TEDDY is an international multi-center trial researching the potential causes T1D in children. The study is funded by the National Institute of Diabetes and Digestive and Kidney Diseases (NIDDK). T1D occurs when the beta cells of the pancreas that normally make insulin are destroyed by the body's own immune system. When the beta cells are destroyed, the body cannot make insulin and maintain normal blood sugar levels.
Children who have T1D have certain types of genes, but not all children who have those genes develop diabetes. Something from the environment "triggers" the immune destruction of the beta cells. TEDDY is aiming to discover viruses and nutritional factors that interact with genes to “trigger” immune destruction of the beta cells, marked by the appearance of islet autoantibodies. The study enrolls infants identified as “at-risk” for developing T1D and follows them for 15 years to look for the appearance of various beta-cell autoantibodies and diabetes. TEDDY has also studied biomarkers that can predict faster or slower progression to diabetes after the autoimmune destruction has begun.
“An interesting finding from TEDDY has been how early the autoimmune destruction of insulin-producing cells begins – often in the initial two years of life,” said study TEDDY co-chair Marian Rewers, MD, PhD, a professor of pediatrics and medicine and executive director of the Barbara Davis Center for Diabetes at the University of Colorado School of Medicine. “There appear to be two subtypes of T1D that differ by genetic factors and immune phenotypes. Metabolomic biomarkers may offer clues to the subtypes and whether a child develops T1D. Interestingly, HbA1c has very different predictive characteristics for progression to clinical diabetes in children with islet autoantibodies, compared to adults with risk factors for type 1 diabetes.”

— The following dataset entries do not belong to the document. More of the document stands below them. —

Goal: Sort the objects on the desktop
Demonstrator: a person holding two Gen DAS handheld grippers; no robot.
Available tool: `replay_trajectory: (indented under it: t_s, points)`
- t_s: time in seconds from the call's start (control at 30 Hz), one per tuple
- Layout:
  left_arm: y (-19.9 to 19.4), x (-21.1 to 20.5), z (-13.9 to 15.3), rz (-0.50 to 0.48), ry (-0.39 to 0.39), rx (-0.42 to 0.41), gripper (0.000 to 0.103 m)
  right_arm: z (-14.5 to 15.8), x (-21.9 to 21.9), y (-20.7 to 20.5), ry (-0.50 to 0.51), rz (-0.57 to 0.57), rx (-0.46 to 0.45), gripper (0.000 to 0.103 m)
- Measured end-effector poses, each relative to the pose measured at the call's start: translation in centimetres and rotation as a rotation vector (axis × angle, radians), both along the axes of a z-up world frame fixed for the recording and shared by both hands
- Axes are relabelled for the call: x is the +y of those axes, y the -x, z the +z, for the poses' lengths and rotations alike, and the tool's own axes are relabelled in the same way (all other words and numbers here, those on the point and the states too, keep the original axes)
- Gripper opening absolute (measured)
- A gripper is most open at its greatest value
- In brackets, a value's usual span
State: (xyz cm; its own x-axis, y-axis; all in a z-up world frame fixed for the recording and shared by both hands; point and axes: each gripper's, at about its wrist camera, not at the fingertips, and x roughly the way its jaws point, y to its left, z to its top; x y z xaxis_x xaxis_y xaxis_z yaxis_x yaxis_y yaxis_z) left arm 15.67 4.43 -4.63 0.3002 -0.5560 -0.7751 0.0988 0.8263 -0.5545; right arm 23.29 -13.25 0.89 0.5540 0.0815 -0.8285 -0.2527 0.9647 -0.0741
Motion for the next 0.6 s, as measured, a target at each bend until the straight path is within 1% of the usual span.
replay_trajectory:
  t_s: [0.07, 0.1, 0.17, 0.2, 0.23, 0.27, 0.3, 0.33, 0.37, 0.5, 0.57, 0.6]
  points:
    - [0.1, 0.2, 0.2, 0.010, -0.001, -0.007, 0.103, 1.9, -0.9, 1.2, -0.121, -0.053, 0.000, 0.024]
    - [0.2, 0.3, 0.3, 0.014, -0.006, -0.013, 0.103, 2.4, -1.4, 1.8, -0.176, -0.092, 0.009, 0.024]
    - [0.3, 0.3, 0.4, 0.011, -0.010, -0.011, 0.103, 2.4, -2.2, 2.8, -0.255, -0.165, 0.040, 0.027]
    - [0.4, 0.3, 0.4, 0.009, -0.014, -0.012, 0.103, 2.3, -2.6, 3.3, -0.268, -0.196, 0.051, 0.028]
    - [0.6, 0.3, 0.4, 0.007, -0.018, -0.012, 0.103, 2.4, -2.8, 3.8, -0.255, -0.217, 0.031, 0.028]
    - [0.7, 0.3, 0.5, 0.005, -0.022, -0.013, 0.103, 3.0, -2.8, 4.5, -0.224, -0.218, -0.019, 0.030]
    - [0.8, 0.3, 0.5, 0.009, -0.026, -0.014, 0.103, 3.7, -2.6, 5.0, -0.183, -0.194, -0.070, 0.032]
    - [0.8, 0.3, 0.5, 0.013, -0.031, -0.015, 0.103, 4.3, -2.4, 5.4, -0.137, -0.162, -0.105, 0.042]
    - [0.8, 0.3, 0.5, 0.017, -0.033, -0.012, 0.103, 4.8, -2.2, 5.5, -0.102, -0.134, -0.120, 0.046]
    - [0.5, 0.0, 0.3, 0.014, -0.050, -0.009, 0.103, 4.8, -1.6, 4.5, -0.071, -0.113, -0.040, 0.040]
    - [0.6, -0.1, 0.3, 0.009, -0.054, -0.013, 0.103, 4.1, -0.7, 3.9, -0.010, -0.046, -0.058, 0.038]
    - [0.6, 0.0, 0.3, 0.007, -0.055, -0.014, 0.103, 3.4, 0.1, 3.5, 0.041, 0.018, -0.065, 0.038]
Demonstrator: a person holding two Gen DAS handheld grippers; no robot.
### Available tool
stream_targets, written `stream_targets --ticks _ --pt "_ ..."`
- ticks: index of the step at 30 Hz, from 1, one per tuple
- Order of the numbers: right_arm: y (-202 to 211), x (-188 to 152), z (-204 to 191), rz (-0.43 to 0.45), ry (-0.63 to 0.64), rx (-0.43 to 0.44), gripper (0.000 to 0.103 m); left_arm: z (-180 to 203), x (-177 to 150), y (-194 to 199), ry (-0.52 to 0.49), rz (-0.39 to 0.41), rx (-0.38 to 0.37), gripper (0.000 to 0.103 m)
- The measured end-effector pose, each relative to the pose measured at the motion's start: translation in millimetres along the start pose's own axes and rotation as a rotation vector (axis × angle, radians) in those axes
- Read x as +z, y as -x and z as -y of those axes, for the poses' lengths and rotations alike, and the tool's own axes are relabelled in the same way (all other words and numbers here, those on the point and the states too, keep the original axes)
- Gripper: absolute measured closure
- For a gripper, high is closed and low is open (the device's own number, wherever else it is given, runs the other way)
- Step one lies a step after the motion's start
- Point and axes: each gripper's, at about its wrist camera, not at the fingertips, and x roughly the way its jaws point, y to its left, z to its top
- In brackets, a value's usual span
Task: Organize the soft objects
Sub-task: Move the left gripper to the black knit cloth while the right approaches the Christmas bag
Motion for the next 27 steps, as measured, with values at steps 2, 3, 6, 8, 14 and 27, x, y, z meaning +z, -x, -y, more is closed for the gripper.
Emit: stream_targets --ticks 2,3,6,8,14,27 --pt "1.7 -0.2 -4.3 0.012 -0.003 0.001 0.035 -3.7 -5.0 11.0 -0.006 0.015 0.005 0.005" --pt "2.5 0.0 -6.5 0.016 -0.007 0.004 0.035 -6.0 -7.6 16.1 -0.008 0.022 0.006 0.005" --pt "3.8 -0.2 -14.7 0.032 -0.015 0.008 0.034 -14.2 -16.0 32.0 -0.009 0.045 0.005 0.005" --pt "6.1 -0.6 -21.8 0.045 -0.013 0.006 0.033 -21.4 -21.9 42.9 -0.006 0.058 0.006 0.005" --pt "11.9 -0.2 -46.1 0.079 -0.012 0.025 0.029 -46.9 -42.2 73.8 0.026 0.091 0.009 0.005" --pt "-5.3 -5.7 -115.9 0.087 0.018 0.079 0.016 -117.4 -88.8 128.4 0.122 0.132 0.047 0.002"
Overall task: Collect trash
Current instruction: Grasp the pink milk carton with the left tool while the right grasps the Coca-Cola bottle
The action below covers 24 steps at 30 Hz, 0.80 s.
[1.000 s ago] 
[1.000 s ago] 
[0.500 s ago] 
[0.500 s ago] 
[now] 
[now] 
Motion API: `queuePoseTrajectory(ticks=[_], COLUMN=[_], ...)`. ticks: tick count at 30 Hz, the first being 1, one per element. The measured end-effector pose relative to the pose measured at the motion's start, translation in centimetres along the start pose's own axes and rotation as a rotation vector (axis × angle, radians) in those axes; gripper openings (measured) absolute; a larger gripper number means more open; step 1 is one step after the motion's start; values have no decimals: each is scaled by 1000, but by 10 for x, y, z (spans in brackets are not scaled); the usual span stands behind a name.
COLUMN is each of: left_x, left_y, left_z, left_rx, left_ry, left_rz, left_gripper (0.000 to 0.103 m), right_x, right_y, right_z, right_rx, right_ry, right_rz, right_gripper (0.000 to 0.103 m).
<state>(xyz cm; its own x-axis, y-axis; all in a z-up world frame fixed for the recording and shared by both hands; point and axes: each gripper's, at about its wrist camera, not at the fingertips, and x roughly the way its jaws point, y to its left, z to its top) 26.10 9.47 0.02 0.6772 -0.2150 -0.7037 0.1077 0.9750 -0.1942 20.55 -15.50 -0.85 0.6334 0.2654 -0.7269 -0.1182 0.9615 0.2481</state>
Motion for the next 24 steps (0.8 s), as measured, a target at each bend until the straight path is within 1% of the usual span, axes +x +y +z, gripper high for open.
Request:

Additional key updates from the study group include:
- Persistent presence of enterovirus B species in a child’s stool predicts development of islet autoimmunity, especially the earlier subtype characterized by the presence of autoantibodies to insulin.
- There are also subtle differences in the composition and function of gut microbiome in children who develop islet autoantibodies, compared to controls. Early use of probiotics may decrease the risk, while use of antibiotics was not related to islet or celiac autoimmunity.
- TEDDY has also found potentially beneficial effects of vitamin D, vitamin C, or a diet rich in polyunsaturated fatty acids, though these observations need to be confirmed in randomized clinical trials.
Celiac disease, another autoimmune condition, shares many genetic factors with T1D, noted Dr. Rewers. TEDDY investigators follow study participants for both T1D and celiac disease in an attempt to determine why some children with high-risk genes develop T1D or celiac disease, while most remain disease-free. This information will be used to try to prevent both diabetes and celiac disease in children. Recently reported TEDDY research showed an association between gluten consumption in the early years of childhood and an increased risk of celiac disease among genetically predisposed children.
“While T1D and celiac disease share a lot of genetic characteristics, there are intriguing differences in the ways these diseases develop and progress,” added Dr. Rewers. “TEDDY is contributing exciting clues for design of future trials to prevent both T1D and celiac disease.”
Research presentation details:
- Dr. Rewers and other TEDDY investigators will present the latest trial research in the symposium, Update from the TEDDY Study.
- Date: Tuesday, June 16, 8:00 – 10:00 a.m. CT (all sessions will be recorded and available for viewing for up to 90 days)
For more information or to schedule an interview with Dr. Rewers, please contact Daisy Diaz by phone at (703) 253-4807 or by email at SciSessionsPress@diabetes.org.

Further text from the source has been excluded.